> What is being asked: Of all the entries below, retype only the lines from the one with "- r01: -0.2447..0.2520" through the one with "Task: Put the", exactly as they appear.

> Dataset extract:

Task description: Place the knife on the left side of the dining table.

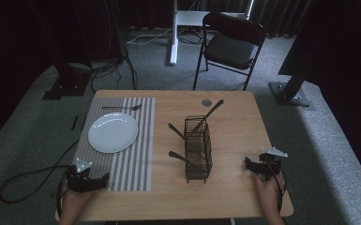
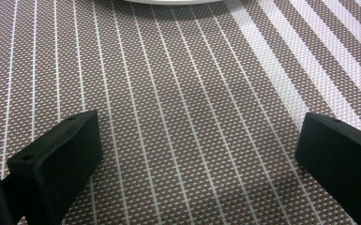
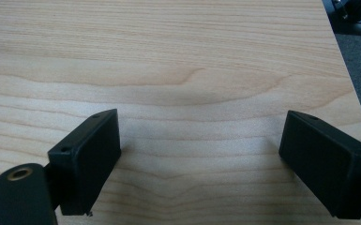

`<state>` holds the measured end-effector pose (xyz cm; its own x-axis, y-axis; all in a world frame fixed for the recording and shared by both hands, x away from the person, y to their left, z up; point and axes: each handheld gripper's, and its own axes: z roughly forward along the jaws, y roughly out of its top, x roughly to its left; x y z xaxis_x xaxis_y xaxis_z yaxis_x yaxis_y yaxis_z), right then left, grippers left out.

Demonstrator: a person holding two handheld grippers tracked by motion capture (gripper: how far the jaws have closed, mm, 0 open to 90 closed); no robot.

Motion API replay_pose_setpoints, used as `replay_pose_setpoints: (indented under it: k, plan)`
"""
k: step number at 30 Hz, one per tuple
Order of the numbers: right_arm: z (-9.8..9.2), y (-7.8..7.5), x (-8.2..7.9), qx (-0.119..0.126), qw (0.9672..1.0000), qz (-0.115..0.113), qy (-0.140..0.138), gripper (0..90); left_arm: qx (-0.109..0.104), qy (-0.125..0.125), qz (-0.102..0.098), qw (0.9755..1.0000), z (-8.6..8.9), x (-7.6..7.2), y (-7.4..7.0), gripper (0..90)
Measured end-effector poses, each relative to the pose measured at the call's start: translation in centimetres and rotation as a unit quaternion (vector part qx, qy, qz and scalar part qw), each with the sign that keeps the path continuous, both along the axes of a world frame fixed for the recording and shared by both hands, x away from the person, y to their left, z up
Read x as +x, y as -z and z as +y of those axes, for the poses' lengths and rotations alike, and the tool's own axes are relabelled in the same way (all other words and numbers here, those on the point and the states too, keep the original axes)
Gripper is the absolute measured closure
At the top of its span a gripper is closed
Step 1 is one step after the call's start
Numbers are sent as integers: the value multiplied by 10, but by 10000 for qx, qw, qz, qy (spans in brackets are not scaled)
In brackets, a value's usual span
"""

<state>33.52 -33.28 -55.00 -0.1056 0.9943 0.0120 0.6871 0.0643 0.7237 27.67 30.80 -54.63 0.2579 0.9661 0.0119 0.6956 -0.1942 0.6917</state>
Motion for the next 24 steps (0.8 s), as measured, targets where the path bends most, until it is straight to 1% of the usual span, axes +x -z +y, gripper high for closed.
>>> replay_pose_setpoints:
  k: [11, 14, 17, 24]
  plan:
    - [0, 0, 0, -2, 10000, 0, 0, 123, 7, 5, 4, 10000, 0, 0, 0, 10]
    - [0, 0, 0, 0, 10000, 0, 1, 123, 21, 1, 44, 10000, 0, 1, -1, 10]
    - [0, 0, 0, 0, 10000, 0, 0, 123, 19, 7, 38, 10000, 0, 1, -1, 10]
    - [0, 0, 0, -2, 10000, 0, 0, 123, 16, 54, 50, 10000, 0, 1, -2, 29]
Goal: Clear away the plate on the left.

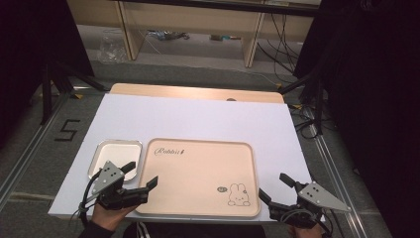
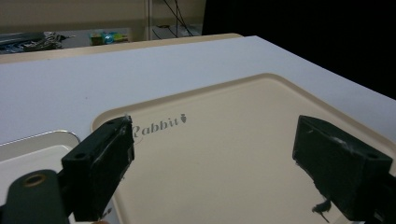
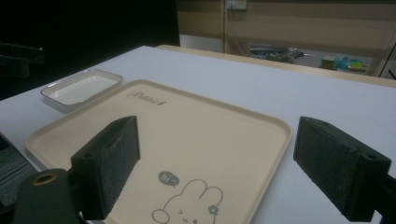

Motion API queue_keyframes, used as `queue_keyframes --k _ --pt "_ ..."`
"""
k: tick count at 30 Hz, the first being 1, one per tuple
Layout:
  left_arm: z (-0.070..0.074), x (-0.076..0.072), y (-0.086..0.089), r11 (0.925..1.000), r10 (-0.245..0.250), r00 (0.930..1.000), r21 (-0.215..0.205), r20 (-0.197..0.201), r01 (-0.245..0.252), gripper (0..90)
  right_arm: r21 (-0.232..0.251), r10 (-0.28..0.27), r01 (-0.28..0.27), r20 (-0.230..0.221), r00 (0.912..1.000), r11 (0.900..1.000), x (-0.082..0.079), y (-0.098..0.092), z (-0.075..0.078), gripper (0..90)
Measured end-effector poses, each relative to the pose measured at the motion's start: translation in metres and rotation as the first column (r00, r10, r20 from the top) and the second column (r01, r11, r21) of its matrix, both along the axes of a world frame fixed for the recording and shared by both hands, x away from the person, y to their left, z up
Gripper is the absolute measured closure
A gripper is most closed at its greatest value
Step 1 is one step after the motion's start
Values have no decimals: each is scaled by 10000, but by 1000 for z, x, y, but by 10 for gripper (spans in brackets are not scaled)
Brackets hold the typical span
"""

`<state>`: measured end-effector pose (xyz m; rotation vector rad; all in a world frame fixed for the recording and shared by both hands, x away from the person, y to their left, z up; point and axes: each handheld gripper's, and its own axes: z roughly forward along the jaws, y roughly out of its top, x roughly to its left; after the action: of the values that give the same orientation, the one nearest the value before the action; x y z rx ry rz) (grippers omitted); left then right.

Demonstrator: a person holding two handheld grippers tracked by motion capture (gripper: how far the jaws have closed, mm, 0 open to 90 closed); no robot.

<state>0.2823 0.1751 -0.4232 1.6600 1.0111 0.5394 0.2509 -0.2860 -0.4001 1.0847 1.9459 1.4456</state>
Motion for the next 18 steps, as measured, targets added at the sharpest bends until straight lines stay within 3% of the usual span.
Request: queue_keyframes --k 4,6,14,18 --pt "0 0 1 10000 16 10000 31 -58 -16 123 13 -25 24 57 10000 10000 0 1 0 152" --pt "-1 1 1 10000 24 10000 29 -48 -23 123 -168 -7 14 440 9990 9999 3 0 -1 152" --pt "-2 3 0 9998 37 9998 195 -194 -34 130 -135 -39 44 358 9994 9999 2 0 -1 152" --pt "-1 3 2 9997 196 9998 134 -18 -195 140 -143 -36 41 385 9993 9999 2 0 -1 152"
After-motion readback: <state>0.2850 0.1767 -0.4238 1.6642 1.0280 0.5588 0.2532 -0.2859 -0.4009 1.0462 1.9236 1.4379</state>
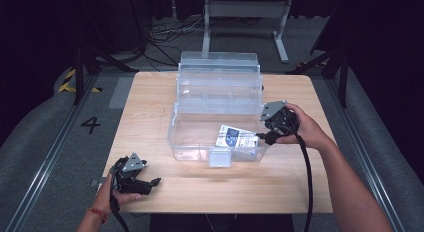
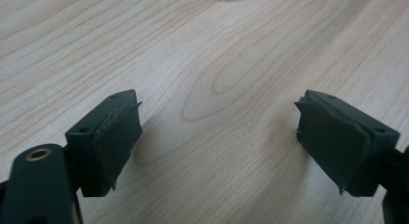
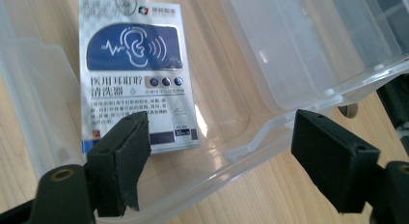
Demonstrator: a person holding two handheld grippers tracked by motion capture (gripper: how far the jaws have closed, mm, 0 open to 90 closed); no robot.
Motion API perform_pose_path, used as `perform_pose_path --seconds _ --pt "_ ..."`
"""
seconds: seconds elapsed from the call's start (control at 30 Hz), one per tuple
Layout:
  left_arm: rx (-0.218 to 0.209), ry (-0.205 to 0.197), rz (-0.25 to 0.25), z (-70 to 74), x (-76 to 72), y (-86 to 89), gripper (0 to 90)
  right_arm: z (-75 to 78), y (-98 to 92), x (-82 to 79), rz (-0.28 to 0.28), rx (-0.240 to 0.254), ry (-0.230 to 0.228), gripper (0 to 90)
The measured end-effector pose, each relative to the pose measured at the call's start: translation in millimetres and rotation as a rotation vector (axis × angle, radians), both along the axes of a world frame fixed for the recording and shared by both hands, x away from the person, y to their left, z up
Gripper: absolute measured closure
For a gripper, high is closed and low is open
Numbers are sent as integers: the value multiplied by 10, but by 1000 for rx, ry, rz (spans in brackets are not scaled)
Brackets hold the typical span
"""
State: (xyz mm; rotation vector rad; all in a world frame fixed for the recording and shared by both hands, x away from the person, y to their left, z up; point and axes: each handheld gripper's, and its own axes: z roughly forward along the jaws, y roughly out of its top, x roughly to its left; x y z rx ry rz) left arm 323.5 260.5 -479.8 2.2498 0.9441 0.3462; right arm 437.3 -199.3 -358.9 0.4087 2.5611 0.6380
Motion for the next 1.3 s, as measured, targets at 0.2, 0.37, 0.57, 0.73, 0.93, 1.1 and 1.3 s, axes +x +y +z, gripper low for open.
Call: perform_pose_path --seconds 0.2,0.37,0.57,0.73,0.93,1.1,1.3 --pt "-48 1 5 186 17 -20 208 112 -160 67 -68 141 8 226" --pt "-102 -98 -42 633 -25 -102 209 290 -310 152 -118 282 5 255" --pt "-74 -143 -154 967 27 -398 252 471 -292 251 -133 276 -13 316" --pt "3 -153 -225 1071 146 -711 327 547 -180 324 -104 234 -2 363" --pt "67 -135 -263 1060 325 -931 397 487 59 389 -41 179 34 374" --pt "77 -85 -285 1003 459 -980 447 388 214 423 -19 133 76 375" --pt "107 -36 -324 891 596 -1049 503 271 294 524 -18 98 102 426"
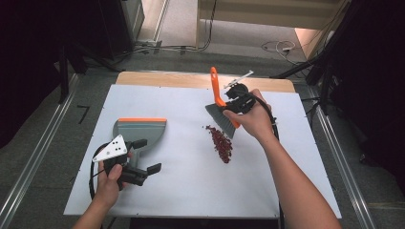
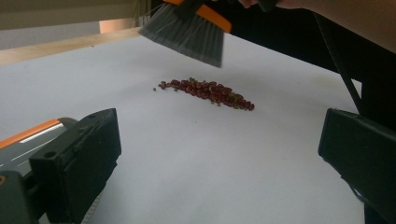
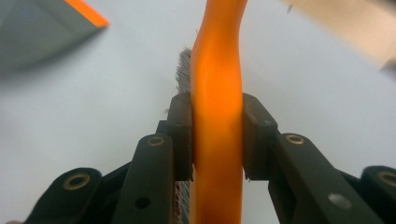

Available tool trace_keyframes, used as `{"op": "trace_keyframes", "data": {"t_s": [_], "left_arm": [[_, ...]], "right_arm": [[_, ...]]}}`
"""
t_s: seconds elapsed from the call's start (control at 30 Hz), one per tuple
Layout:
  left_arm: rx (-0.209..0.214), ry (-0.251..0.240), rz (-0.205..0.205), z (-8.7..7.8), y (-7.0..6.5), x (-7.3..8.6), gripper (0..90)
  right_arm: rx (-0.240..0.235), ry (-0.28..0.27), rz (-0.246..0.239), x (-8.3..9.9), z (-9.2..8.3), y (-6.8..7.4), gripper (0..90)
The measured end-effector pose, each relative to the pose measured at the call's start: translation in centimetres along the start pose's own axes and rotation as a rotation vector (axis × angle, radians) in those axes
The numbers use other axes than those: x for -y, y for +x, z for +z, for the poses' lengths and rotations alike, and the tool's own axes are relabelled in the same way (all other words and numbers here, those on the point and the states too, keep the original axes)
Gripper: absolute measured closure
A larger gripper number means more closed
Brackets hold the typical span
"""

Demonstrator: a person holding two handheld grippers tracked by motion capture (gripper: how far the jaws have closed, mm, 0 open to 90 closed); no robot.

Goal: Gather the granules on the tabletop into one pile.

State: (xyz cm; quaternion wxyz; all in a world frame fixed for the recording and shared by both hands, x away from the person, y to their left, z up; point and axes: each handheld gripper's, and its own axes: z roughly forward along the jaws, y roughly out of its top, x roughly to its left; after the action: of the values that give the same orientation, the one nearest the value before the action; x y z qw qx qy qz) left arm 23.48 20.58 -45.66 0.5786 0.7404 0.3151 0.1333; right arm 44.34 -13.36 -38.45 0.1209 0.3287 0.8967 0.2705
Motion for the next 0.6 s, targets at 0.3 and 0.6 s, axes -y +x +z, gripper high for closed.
{"op": "trace_keyframes", "data": {"t_s": [0.3,0.6], "left_arm": [[0.002,-0.002,-0.001,-0.1,0.1,0.0,0.0],[0.000,-0.003,-0.001,-0.1,0.2,0.1,0.0]], "right_arm": [[0.115,0.038,-0.533,-1.7,5.3,2.1,67.8],[0.076,0.086,-0.766,-0.6,6.4,4.1,68.4]]}}
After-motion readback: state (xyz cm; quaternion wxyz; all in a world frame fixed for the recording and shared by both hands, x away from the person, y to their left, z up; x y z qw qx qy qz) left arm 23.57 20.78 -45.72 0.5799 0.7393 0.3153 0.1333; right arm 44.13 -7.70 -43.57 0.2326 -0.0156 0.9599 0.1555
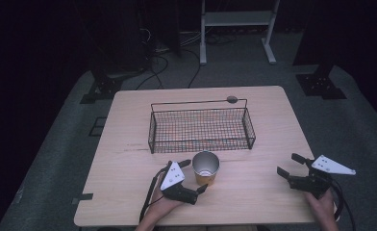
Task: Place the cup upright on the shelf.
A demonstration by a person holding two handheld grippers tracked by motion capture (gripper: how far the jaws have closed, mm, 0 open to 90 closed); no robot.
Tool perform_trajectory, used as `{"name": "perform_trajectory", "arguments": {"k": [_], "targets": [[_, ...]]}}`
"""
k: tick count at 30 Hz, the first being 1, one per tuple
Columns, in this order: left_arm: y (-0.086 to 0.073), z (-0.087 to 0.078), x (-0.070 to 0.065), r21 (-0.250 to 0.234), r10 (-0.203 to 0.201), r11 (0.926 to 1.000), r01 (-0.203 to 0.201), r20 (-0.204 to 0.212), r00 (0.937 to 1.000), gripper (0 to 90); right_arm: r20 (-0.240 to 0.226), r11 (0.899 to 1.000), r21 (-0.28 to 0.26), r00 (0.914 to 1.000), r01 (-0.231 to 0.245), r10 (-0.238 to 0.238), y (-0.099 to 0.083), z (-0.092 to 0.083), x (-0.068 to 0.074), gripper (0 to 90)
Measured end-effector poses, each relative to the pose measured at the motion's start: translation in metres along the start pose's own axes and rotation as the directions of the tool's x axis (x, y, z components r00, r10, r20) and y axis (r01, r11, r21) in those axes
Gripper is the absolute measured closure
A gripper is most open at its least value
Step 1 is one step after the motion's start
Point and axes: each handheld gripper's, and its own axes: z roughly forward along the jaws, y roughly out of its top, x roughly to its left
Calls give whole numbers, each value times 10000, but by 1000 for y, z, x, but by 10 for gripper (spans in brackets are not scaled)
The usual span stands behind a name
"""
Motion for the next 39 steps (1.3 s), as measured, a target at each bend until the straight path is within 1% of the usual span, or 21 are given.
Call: {"name": "perform_trajectory", "arguments": {"k": [4, 9, 11, 13, 25, 28, 31, 32, 34, 39], "targets": [[1, 4, 0, -3, -92, 10000, 92, 18, 10000, 11, -5, 10000, -4, 10000, 28, -28, 0, 0, 0, 130], [3, 10, 0, -1, -87, 10000, 87, 69, 9999, 12, -16, 10000, -6, 10000, 33, -33, 0, 0, 0, 130], [6, 13, 0, -88, -152, 9998, 153, 110, 9998, 11, -15, 10000, -2, 10000, 36, -36, 0, 0, 0, 130], [7, 16, -1, -55, -111, 9999, 112, 149, 9998, 11, -18, 10000, -5, 10000, 30, -30, 0, 0, 0, 130], [14, 30, 0, -64, -184, 9998, 185, 120, 9998, 12, -29, 10000, -5, 10000, 35, -35, 0, 0, 0, 130], [15, 33, -1, -84, -154, 9998, 154, 112, 9998, 12, -38, 10000, -8, 10000, 31, -31, 0, 0, 0, 130], [14, 36, -1, -45, -212, 9998, 213, 113, 9997, 12, -34, 10000, -8, 10000, 48, -48, 0, 0, 0, 130], [14, 37, -1, 36, -210, 9998, 209, 79, 9997, 14, -37, 10000, -8, 10000, 30, -30, 0, 0, 0, 130], [14, 37, 0, -21, -209, 9998, 209, 64, 9998, 40, -44, 10000, -11, 10000, 27, -27, 0, 0, 0, 130], [14, 37, 1, -81, -244, 9997, 244, 11, 9997, 64, -38, 10000, -7, 10000, 45, -45, 0, 0, 0, 130]]}}
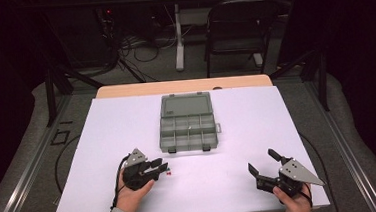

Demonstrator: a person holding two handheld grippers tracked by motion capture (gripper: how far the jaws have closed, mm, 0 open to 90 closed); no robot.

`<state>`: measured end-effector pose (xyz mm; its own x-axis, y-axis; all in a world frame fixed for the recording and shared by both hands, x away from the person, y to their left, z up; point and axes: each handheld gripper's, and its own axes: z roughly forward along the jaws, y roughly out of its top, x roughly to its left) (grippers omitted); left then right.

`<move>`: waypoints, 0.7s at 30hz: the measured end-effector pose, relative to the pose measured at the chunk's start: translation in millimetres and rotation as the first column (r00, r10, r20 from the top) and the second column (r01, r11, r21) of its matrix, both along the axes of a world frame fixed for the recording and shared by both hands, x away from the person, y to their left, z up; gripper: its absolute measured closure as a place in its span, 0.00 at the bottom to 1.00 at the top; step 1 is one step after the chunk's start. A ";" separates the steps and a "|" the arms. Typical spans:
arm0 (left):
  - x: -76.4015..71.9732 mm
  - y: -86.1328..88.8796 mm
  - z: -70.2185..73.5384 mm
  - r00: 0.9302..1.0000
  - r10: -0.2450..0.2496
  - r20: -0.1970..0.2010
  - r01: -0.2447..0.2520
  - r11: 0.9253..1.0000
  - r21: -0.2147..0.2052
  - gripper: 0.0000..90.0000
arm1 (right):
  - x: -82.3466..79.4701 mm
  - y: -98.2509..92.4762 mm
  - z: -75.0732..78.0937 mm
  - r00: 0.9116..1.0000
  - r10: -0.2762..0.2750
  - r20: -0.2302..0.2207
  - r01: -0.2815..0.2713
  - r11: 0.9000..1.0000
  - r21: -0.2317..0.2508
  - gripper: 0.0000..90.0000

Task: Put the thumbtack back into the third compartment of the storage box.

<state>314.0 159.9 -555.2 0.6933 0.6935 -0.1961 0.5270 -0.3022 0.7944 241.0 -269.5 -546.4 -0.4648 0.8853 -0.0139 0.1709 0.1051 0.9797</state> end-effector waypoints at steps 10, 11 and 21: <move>5.5 -5.4 -7.6 0.999 -0.033 -0.038 0.034 0.999 0.033 0.89 | -0.1 -2.1 -0.1 1.000 -0.010 -0.008 0.010 1.000 0.008 0.17; 5.5 -5.8 -8.2 0.998 -0.037 -0.040 0.039 0.999 0.038 0.90 | -0.2 -2.2 0.2 1.000 -0.012 -0.006 0.012 1.000 0.012 0.17; 8.1 -6.4 -13.1 0.997 -0.009 -0.078 0.013 0.999 0.053 0.94 | 0.2 -2.1 -0.2 1.000 -0.015 -0.013 0.015 1.000 0.015 0.17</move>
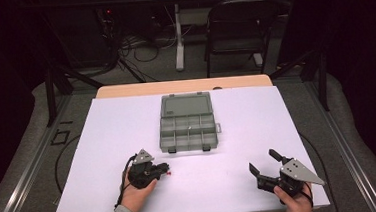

> Task result:
  - r01: -0.2447..0.2520
  - r11: 0.9253..1.0000
  - r21: -0.2147..0.2052
  - gripper: 0.0000..90.0000
arm1 (right):
  - x: -82.3466..79.4701 mm
  - y: -98.2509..92.4762 mm
  - z: -75.0732..78.0937 mm
  - r00: 0.9116..1.0000
  - r10: -0.2762..0.2750
  - r20: -0.2302..0.2207
  - r01: -0.2815..0.2713
  - r11: 0.9000..1.0000
  - r21: -0.2317..0.2508
  - gripper: 0.0000..90.0000

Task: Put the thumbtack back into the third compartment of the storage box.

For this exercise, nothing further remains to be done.